Figure 4 Configuration of a Shadow Set (OpenVMS Cluster,
Dual Adapters)
Configuration of a Shadow Set (Highly Available OpenVMS Cluster) shows
an OpenVMS Cluster system with two systems connected to multiple
disks. Virtual units DSA1: and DSA2: represent the two shadow sets
and are accessible through either system. This configuration offers
both an availability and a performance advantage. The shadow sets
in this configuration are highly available because the satellite
nodes have access through either system. Thus, if one system fails,
the satellites can access the shadowed disks through the remaining
system.
In addition, this configuration offers a performance advantage
by using another interconnect for I/O traffic that is separate from
the Ethernet. In general, you can expect better I/O throughput from
this type of configuration than from an Ethernet-only OpenVMS Cluster
system.
Figure 5 Configuration of
a Shadow Set (Highly Available OpenVMS Cluster)

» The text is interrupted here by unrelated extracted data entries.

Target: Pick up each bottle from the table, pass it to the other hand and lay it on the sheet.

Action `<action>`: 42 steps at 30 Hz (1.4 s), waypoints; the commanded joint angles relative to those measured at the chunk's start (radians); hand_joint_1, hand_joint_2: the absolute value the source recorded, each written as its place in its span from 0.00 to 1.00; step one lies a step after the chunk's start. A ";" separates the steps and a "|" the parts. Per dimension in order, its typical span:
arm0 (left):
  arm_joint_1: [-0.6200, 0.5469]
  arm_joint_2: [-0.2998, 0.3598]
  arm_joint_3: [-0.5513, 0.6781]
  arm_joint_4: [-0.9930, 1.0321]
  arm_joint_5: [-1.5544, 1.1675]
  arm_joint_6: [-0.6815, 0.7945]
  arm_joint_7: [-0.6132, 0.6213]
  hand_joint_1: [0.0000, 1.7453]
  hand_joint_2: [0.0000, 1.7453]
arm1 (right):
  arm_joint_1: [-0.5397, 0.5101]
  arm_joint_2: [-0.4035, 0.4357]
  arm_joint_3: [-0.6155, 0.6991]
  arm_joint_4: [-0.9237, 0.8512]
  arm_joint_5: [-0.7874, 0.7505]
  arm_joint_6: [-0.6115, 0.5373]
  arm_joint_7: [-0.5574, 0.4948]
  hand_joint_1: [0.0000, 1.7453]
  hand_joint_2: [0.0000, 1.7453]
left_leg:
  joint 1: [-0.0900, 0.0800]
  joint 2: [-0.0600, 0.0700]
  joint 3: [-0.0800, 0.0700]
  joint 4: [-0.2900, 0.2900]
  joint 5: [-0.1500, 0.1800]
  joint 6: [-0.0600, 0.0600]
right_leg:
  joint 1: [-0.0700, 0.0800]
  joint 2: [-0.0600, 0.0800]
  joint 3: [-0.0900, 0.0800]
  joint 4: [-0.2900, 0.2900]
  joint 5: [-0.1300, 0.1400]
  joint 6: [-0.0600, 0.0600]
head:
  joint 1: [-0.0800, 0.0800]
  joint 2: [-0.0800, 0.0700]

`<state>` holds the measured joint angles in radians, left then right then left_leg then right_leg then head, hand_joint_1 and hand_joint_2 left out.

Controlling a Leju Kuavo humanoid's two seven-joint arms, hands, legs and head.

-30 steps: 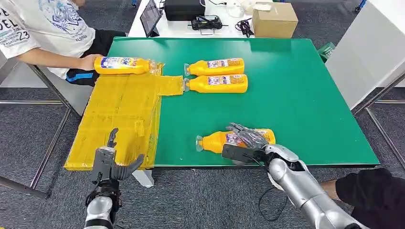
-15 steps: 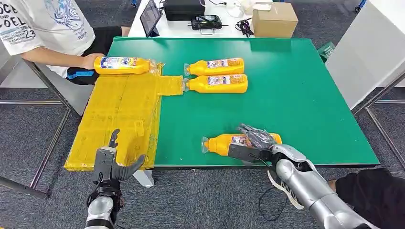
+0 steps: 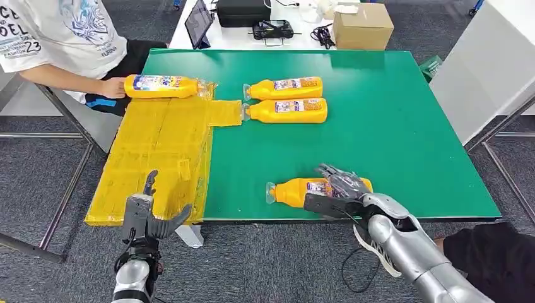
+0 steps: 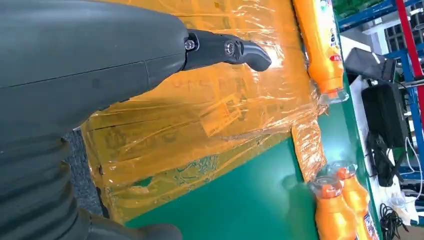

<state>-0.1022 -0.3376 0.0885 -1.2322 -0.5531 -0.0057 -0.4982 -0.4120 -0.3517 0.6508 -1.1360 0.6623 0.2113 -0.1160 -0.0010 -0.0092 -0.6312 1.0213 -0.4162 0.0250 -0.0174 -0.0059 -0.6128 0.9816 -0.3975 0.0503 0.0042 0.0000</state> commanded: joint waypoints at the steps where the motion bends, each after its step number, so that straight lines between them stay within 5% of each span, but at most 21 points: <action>1: -0.012 -0.011 0.009 0.045 0.003 -0.003 0.003 0.00 1.00 | 0.004 -0.024 0.007 0.016 0.009 0.014 0.009 0.00 1.00 | 0.000 0.000 0.003 -0.001 -0.001 -0.001 | 0.000 0.000 0.003 -0.001 -0.001 -0.001 | 0.000 0.000; 26: -0.007 -0.011 0.007 0.052 0.004 -0.010 0.003 0.00 1.00 | 0.027 -0.101 -0.020 -0.013 0.022 0.068 0.042 0.00 1.00 | 0.000 0.000 0.004 -0.001 -0.002 -0.001 | 0.001 0.000 0.004 -0.001 -0.001 -0.002 | 0.000 0.000; 27: -0.008 -0.011 0.007 0.053 0.004 -0.010 0.003 0.00 1.00 | 0.029 -0.103 -0.022 -0.018 0.020 0.067 0.041 0.16 1.00 | 0.000 0.000 0.006 -0.001 -0.002 -0.001 | 0.001 0.000 0.006 -0.001 -0.002 -0.002 | 0.000 0.000; 28: -0.007 -0.011 0.007 0.053 0.004 -0.011 0.003 0.00 1.00 | 0.032 -0.100 -0.024 -0.023 0.019 0.065 0.039 0.78 1.00 | 0.000 0.000 0.004 -0.001 -0.001 -0.001 | 0.001 -0.001 0.004 -0.001 -0.001 -0.002 | 0.000 0.000; 30: -0.007 -0.011 0.006 0.055 0.005 -0.012 0.003 0.00 1.00 | 0.036 -0.101 -0.020 -0.028 0.018 0.064 0.037 1.00 1.00 | 0.001 0.000 0.007 -0.001 -0.003 -0.001 | 0.001 0.000 0.007 -0.001 -0.003 -0.003 | 0.000 0.000; 42: -0.017 -0.011 -0.001 0.076 0.006 -0.015 0.003 0.00 1.00 | 0.050 -0.068 -0.018 -0.007 -0.008 0.051 0.007 1.00 1.00 | 0.001 0.001 0.005 -0.001 -0.002 -0.001 | 0.001 0.000 0.006 -0.002 -0.001 -0.002 | 0.000 0.000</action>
<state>-0.1006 -0.3376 0.0874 -1.2192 -0.5486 -0.0191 -0.4982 -0.3635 -0.4509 0.6214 -1.1791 0.6607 0.2602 -0.0942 -0.0013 -0.0087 -0.6308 1.0213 -0.4166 0.0256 -0.0174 -0.0057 -0.6127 0.9814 -0.3975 0.0503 0.0042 0.0000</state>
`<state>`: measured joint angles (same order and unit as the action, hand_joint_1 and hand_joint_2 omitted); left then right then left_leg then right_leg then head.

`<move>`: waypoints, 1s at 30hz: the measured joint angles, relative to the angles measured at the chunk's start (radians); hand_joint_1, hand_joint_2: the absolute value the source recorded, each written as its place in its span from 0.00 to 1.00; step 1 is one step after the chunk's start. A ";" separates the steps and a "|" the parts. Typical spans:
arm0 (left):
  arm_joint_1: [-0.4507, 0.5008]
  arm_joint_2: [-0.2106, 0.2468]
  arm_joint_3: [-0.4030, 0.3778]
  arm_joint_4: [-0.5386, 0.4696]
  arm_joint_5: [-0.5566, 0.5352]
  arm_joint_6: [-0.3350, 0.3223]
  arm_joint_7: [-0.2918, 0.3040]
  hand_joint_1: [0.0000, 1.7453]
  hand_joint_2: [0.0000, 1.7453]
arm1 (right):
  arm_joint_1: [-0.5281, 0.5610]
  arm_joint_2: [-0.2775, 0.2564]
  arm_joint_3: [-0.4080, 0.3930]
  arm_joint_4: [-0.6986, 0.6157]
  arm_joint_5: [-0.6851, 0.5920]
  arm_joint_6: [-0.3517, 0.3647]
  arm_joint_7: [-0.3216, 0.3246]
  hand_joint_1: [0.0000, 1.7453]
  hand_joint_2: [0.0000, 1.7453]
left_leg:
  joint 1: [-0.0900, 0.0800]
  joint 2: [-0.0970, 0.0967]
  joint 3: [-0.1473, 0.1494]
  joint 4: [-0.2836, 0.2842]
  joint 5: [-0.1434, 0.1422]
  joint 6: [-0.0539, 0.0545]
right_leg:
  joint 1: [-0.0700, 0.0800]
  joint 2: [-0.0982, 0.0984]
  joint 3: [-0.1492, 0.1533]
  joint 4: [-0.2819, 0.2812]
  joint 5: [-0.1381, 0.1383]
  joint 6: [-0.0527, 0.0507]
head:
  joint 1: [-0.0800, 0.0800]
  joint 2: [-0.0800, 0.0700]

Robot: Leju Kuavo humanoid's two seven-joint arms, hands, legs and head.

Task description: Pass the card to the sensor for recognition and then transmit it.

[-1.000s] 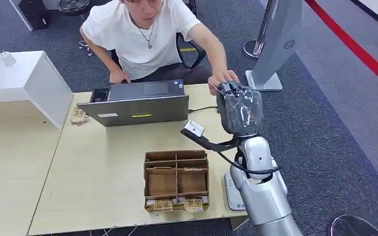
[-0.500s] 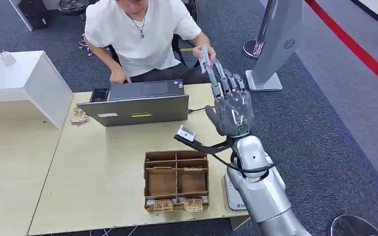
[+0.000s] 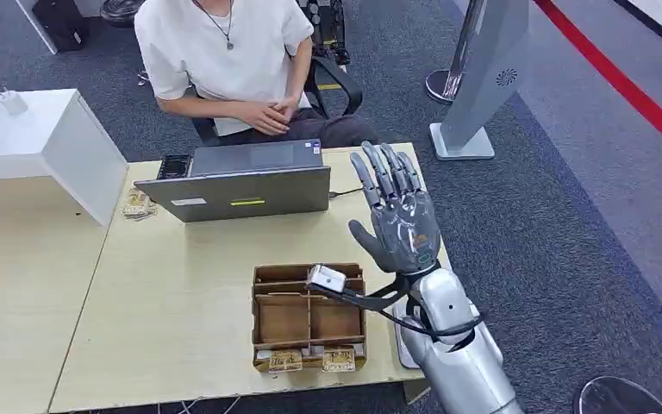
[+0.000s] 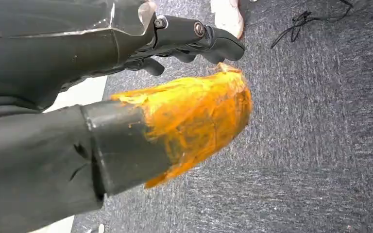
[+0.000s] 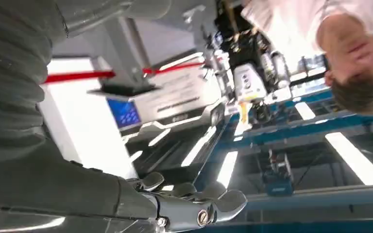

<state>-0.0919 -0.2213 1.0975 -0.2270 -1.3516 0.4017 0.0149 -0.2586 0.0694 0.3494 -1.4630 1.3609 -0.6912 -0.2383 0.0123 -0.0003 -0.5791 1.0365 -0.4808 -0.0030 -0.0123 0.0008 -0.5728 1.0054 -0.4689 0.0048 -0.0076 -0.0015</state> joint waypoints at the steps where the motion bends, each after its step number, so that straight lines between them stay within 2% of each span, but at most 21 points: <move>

Configuration of a Shadow Set (Multiple Star Couplers, Multiple HSJ Controllers) illustrates
how shadowed disks can be located anywhere in an OpenVMS Cluster
system. The figure presents a cluster system with three nodes, multiple
HSJ controllers, and multiple shadow sets that are accessible by
any node. The shadow sets are accessible when three nodes, two nodes,
and, in some cases, only one node is operating. The exception is
if System A and System B fail, leaving only System C running. In this
case, access to the secondary star coupler is lost, preventing access
to the DSA2: shadow set. Note that DSA1: would still be accessible,
but it would be reduced to a one-member shadow set.
Figure 6 Configuration of a Shadow Set (Multiple Star
Couplers, Multiple HSJ Controllers)
Configuration of a Shadowed FDDI Multiple-Site Cluster illustrates how
the FDDI (Fiber Distributed Data Interface) interconnect allows
you to shadow data disks over long distances. Members of each shadow
set are configured between two distinct and widely separated locations
--- a multiple-site OpenVMS Cluster system. The OpenVMS systems
and shadowed disks in both locations function as a single OpenVMS
Cluster system and shadow set configuration. If a failure occurs
at either site, the critical data is still available at the remaining
site.
Figure 7 Configuration of a Shadowed FDDI Multiple-Site
Cluster
Systems other than satellite nodes are unable to boot
from disks that are located remotely across an Ethernet or FDDI
LAN. Therefore, these systems require local access to their system disk.
Note that this restriction limits the ability to create system disk
shadow sets across an FDDI or Ethernet LAN.